LA GUERRE DES SNEAKERS
Sans le vouloir, Dee Brown ouvre une nouvelle ère du Slam Dunk Contest, celle des accessoires en tous genres. Du bandeau sur les yeux de Cedric Ceballos au dunk par-dessus une mascotte d’Aaron Gordon, nombreux sont les participants qui usent d’artifices par la suite… avec plus ou moins de succès. Dee n’a utilisé que son bras et la pompe de ses baskets, mais son originalité inspire les nouvelles générations de dunkeurs. Cette victoire lui ouvre immédiatement les portes de la célébrité.
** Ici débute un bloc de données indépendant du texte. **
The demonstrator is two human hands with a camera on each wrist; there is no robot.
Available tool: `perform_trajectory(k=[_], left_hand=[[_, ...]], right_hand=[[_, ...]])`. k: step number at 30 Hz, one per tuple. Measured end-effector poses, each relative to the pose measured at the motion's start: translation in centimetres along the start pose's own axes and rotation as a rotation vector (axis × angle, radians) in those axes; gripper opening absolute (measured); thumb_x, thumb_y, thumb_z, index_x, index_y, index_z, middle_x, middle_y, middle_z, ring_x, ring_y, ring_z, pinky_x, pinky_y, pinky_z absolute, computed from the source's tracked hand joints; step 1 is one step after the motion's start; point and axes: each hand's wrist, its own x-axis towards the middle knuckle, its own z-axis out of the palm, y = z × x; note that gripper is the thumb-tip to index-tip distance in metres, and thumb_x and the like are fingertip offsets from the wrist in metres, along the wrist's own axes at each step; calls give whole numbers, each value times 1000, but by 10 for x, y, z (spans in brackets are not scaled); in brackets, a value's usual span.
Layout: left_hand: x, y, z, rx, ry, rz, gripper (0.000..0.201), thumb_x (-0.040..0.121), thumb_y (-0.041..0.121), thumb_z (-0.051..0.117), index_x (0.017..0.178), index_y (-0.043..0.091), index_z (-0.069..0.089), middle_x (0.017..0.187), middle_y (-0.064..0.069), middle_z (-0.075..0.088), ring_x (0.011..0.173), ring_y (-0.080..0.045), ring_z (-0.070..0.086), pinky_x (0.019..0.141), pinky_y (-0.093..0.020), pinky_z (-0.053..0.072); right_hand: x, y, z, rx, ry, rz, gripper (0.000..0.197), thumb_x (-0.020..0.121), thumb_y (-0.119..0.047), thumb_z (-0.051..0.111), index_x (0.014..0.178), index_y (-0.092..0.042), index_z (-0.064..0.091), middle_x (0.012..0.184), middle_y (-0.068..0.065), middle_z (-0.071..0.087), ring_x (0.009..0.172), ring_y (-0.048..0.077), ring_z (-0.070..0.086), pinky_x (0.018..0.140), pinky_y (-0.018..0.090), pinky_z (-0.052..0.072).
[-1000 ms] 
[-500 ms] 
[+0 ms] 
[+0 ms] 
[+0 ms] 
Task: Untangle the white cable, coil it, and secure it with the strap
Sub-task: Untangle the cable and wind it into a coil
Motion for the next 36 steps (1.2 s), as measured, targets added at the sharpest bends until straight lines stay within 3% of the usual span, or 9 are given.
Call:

Reebok, notamment, s’empare de lui pour développer un marketing imparable. L’image des Pump gonflées avant chaque dunk a fait le tour de la planète. L’équipementier capitalise dessus avec un spot où on retrouve Dee au cœur de New York pour un dunk tout en haut d’un building. L’engouement populaire pour ces chaussures connaît un boom terrible. La marque – dont le siège est basé à Boston – se permet même de marcher sur les plates-bandes de Nike et d’un certain Michael Jordan. His Airness n’a pas apprécié la mise en scène de Brown et le fait savoir. Pour lui, le Celtic a été trop loin et voulait uniquement un plus gros contrat avec la marque. Dee se défend en déclarant que son geste était spontané. Trop tard, la guerre des sneakers est déclarée. Sur l’année 1991, le chiffre d’affaires de Reebok augmente de 27% pour atteindre environ 3 milliards. Après le Slam Dunk Contest, les Pump surfent sur une déferlante commerciale et font sérieusement de l’ombre aux Air Jordan. En 1992, le modèle atteint les 6 millions de paires vendues. Un comble pour une basket dont le prix dépasse les 170 dollars (plus de 1000 francs à l’époque), soit le double du prix moyen d’une paire classique. Un record ! A 21 ans, Brown a encore du mal à réaliser sa nouvelle notoriété jusqu’au jour où Michael Jordan himself lui tombe sur le râble :
Un jour, il m’a coincé. J’étais invité à un événement et des fans ont franchi la barrière de sécurité, tant et si bien que les joueurs NBA présents, se sont en quelque sorte regroupés pour essayer de sortir de l’hôtel. C’est ainsi que je me suis retrouvé dans la même zone que MJ. Honnêtement, je ne crois pas que c’était un accident parce que Michael prémédite ces choses. Il sait ce qu’il fait. Il m’a félicité pour le Slam Dunk Contest et m’a dit : « Tu as fait un excellent travail, mais maintenant je vais devoir te botter les fesses sur le terrain et en dehors, car tu as lancé la guerre des sneakers ». J’ai bredouillé une sorte de merci, mais être dans le radar de Michael Jordan, c’était vraiment la dernière chose qu’on peut souhaiter.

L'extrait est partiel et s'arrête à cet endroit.